- _Task instructions_
How many lines in the records below include "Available"? Answer with the number only.

- _Record extracts_
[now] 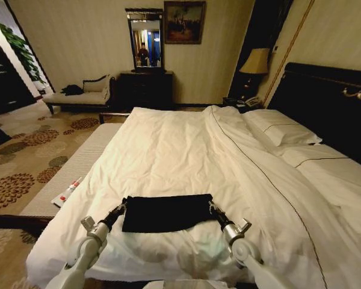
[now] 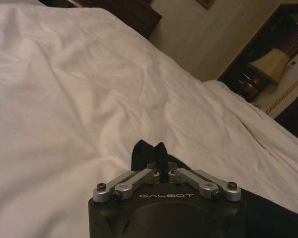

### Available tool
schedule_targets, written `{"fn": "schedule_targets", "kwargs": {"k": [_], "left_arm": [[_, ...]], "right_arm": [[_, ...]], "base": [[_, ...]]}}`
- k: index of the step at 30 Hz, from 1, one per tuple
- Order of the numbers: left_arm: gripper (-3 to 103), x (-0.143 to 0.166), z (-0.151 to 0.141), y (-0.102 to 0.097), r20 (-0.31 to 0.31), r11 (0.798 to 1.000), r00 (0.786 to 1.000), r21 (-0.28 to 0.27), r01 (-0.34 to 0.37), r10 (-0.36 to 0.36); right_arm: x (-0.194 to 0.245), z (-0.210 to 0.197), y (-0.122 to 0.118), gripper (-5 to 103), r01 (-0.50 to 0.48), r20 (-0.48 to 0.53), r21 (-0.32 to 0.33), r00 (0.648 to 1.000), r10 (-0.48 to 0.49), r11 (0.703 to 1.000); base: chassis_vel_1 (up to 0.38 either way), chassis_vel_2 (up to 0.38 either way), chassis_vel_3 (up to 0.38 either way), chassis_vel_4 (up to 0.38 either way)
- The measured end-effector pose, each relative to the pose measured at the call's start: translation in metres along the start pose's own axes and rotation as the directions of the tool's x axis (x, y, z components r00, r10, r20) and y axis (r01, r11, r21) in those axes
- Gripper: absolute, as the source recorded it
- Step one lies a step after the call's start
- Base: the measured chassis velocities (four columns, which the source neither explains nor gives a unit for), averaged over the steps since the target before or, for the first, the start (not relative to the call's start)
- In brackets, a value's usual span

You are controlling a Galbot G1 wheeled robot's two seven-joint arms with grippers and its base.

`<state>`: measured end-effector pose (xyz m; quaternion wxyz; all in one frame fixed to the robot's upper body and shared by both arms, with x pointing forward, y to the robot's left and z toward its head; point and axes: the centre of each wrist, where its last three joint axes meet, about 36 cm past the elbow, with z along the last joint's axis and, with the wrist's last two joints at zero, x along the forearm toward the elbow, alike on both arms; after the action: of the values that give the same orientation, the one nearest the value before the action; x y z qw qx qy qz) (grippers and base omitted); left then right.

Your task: Fold the clothes on the bed.

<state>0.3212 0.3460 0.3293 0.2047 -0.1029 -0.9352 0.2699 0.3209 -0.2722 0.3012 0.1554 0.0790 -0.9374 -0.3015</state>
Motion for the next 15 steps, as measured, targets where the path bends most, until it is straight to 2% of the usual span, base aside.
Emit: {"fn": "schedule_targets", "kwargs": {"k": [2, 4, 6, 7, 9, 10, 11, 13, 14, 15], "left_arm": [[2, 0.003, 0.002, -0.005, 0.001, 1.0, 1.0, -0.022, -0.003, 0.003], [2, 0.004, 0.001, -0.008, 0.005, 0.999, 1.0, -0.035, -0.003, 0.003], [2, 0.009, -0.005, -0.015, 0.028, 0.998, 1.0, -0.068, -0.005, 0.007], [2, 0.009, -0.005, -0.015, 0.028, 0.998, 1.0, -0.068, -0.005, 0.007], [12, 0.019, -0.02, -0.026, 0.071, 0.994, 0.997, -0.108, -0.01, 0.018], [18, 0.024, -0.028, -0.029, 0.093, 0.992, 0.995, -0.122, -0.01, 0.021], [18, 0.024, -0.028, -0.029, 0.093, 0.992, 0.995, -0.122, -0.01, 0.021], [28, 0.033, -0.048, -0.033, 0.143, 0.989, 0.99, -0.151, 0.003, 0.019], [28, 0.033, -0.048, -0.033, 0.143, 0.989, 0.99, -0.151, 0.003, 0.019], [34, 0.037, -0.06, -0.036, 0.171, 0.987, 0.985, -0.161, 0.008, 0.02]], "right_arm": [[0.001, 0.001, 0.001, 1, 0.015, 0.003, 0.045, 1.0, -0.015, 0.999], [0.002, 0.0, 0.002, 1, 0.022, 0.006, 0.064, 1.0, -0.023, 0.998], [0.006, -0.004, 0.008, 12, 0.046, 0.013, 0.087, 0.999, -0.047, 0.995], [0.006, -0.004, 0.008, 12, 0.046, 0.013, 0.087, 0.999, -0.047, 0.995], [0.012, -0.014, 0.017, 22, 0.061, 0.037, 0.097, 0.997, -0.065, 0.993], [0.014, -0.02, 0.021, 22, 0.058, 0.051, 0.104, 0.997, -0.064, 0.993], [0.014, -0.02, 0.021, 22, 0.058, 0.051, 0.104, 0.997, -0.064, 0.993], [0.017, -0.032, 0.027, 33, 0.02, 0.079, 0.116, 0.996, -0.03, 0.993], [0.017, -0.032, 0.027, 33, 0.02, 0.079, 0.116, 0.996, -0.03, 0.993], [0.018, -0.04, 0.031, 38, -0.023, 0.094, 0.118, 0.996, 0.012, 0.993]], "base": [[0.0, 0.0, 0.0, 0.0], [0.0, 0.0, 0.0, 0.0], [0.0, 0.0, 0.0, 0.0], [0.0, 0.0, 0.0, 0.0], [0.0, 0.0, 0.0, 0.0], [0.0, 0.0, 0.0, 0.0], [0.0, 0.0, 0.0, 0.0], [0.0, 0.0, 0.0, 0.0], [0.0, 0.0, 0.0, 0.0], [0.0, 0.0, 0.0, 0.0]]}}
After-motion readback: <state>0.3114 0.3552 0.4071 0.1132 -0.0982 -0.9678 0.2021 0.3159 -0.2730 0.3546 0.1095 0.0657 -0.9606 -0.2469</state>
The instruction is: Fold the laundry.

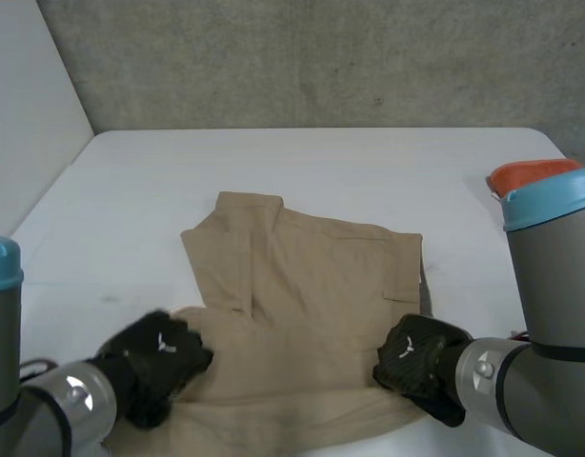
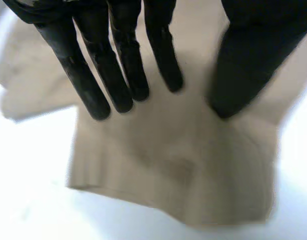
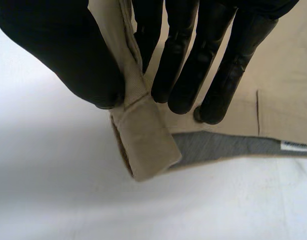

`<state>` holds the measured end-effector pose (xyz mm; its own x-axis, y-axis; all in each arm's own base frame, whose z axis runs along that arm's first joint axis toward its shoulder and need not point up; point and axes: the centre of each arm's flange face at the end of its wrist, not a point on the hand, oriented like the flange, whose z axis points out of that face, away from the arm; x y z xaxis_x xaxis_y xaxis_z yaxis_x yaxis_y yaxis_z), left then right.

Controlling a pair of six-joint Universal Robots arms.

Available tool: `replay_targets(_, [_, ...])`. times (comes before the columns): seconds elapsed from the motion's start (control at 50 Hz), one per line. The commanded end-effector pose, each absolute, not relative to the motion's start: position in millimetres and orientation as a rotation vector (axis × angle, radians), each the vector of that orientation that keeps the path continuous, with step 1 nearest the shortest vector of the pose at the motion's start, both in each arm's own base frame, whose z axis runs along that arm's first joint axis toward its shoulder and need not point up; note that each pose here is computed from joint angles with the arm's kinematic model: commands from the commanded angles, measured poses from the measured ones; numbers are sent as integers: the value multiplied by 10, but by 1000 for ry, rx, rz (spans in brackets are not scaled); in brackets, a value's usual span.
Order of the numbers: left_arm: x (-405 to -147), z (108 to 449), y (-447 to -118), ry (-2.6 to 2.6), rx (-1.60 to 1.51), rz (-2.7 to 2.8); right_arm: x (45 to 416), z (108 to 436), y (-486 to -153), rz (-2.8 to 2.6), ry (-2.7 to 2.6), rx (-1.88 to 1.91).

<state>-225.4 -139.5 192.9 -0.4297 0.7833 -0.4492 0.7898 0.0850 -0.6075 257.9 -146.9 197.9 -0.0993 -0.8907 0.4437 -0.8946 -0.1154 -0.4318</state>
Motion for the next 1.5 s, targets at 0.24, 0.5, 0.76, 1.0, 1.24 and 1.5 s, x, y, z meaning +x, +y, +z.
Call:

- _Output of the task_
2